トマト・ミニトマト栽培で深刻な被害をもたらす病害のひとつが「疫病」です。葉や茎、果実まで広がり、放置すれば株全体が枯れることもあります。

今回のコラムでは、トマト・ミニトマトの施設栽培で、低温期に注意が必要な疫病についてわかりやすく解説します。

トマトに発生する「疫病」の症状

最初の症状は葉に現れます。灰緑色で水が染みたような斑点ができます。病原菌にとって好適環境の場合、急速に拡大し暗褐色の大きな病斑になります。茎や葉柄には、暗褐色水浸状の病斑が発生し、進行するとへこんで暗黒褐色に変わります。

果実では未熟果が特に侵されやすく、茶褐色~暗褐色の病斑を生じ、やがて腐敗します。

葉・茎・葉柄・果実のどの部位も多湿時には病斑の表面に白いカビを生じます。

疫病の原因はカビ!

トマト・ミニトマト疫病菌の原因は、カビの仲間である「Phytophthora infestans(フィトフソラ属菌)」です。発生条件は低温多湿です。

菌の発育に適した温度は15~20℃、遊走子のうが形成されるのは18~21℃、遊走子が作られるのは12~13℃とされています。気温が20℃以下になると遊走子のうから遊走子が放出され、間接発芽による感染が起こります。一方、気温が24℃前後になると、胞子が直接発芽して感染します。

感染経路について

第一次伝染源は感染した植物組織内に形成され、植物残渣や土壌中で越年した菌糸や卵胞子です。

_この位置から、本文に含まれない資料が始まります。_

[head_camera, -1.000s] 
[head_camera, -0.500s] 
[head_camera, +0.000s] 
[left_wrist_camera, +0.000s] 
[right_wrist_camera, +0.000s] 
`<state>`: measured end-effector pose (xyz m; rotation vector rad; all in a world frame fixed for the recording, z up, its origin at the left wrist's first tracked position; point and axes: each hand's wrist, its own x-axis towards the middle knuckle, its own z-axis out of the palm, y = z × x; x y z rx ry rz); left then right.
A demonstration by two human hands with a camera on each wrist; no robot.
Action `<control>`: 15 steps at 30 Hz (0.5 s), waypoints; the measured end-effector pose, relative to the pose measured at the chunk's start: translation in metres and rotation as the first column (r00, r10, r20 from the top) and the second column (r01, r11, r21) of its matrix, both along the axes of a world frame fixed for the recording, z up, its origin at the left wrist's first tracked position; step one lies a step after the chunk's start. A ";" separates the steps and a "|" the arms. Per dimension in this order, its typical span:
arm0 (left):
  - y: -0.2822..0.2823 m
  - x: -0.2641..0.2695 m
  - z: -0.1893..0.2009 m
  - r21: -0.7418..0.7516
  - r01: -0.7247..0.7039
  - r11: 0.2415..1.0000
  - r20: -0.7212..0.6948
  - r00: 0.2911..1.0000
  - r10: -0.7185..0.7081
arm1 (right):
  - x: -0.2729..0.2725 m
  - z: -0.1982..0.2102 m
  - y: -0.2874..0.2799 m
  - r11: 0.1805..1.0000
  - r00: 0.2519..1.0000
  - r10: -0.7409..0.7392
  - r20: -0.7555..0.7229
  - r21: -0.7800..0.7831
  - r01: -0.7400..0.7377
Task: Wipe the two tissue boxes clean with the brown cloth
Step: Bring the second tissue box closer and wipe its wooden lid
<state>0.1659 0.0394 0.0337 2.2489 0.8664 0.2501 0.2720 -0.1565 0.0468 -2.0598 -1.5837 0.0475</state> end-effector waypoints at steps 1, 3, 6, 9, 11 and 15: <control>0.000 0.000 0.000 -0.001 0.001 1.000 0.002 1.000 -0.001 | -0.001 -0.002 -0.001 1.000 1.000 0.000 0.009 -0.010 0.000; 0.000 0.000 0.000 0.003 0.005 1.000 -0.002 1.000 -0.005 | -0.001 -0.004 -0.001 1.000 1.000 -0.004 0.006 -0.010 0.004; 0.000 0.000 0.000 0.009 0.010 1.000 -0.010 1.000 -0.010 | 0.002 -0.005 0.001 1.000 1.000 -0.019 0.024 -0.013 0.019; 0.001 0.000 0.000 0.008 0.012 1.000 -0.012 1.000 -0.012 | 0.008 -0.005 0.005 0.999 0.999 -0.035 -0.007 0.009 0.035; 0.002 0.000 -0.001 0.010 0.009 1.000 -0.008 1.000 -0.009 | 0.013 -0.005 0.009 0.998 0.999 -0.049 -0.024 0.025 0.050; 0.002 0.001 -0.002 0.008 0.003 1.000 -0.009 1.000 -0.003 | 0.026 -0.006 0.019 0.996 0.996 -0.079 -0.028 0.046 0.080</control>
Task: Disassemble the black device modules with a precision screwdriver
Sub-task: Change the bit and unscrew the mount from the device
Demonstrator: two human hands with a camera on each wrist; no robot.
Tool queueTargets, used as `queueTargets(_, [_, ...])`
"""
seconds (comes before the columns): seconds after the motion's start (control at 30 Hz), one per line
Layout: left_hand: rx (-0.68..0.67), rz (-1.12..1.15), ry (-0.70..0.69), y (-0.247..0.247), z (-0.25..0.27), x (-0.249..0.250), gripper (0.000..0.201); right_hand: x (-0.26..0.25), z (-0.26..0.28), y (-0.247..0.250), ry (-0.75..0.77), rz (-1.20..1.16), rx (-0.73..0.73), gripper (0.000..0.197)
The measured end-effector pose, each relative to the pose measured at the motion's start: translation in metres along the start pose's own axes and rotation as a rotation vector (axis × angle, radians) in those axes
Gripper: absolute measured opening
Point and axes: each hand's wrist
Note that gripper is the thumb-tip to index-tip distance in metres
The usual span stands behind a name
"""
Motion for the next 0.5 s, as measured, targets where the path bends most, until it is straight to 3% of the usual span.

第一次伝染は、第1次伝染源である越年した菌糸や卵胞子が菌の発育好適条件により発芽。発芽により形成される遊走子のうから放出される遊走子によって起こります。

第二次伝染源は、発病部位の病斑上に形成された遊走子のう及び放出された遊走子です。

遊走子のうとは、病原菌が形成する袋状の構造で、その中に「遊走子」という小さな細胞が詰まっています。その遊走子のうから放出された遊走子は鞭毛(べんもう)という細い毛のような器官を持っており、水中を泳ぐことができるため、植物の表皮や気孔から侵入します。特に気温20℃以下の条件では、多数の遊走子が放出されて、被害は急速に拡大します。

防除対策について

耕種的防除

  1. 羅病残渣は伝染源になりますので、必ず圃場外で処分してください。
  2. この菌は水分を好み、湿度が高い環境で活発になりますので灌水過多は避けてください。排水不良の圃場は特に、灌水管理には注意してください。
  3. 長時間の葉面の濡れは、感染をさらに助長します。早朝加温などを実施し、葉面を乾かすような管理を行いましょう。
  4. 窒素肥料を与えすぎると株が軟弱になり、病気にかかりやすくなりますので施肥管理にも注意してください。

薬剤防除

  1. 発病前からの予防散布が重要です。
  2. 初発を確認した場合は、散布間隔を短縮し、集中的に薬剤を散布して感染拡大を防ぎます。
  3. 薬剤は異なる系統のローテーション散布を行い、耐性菌を発生させないようにしましょう。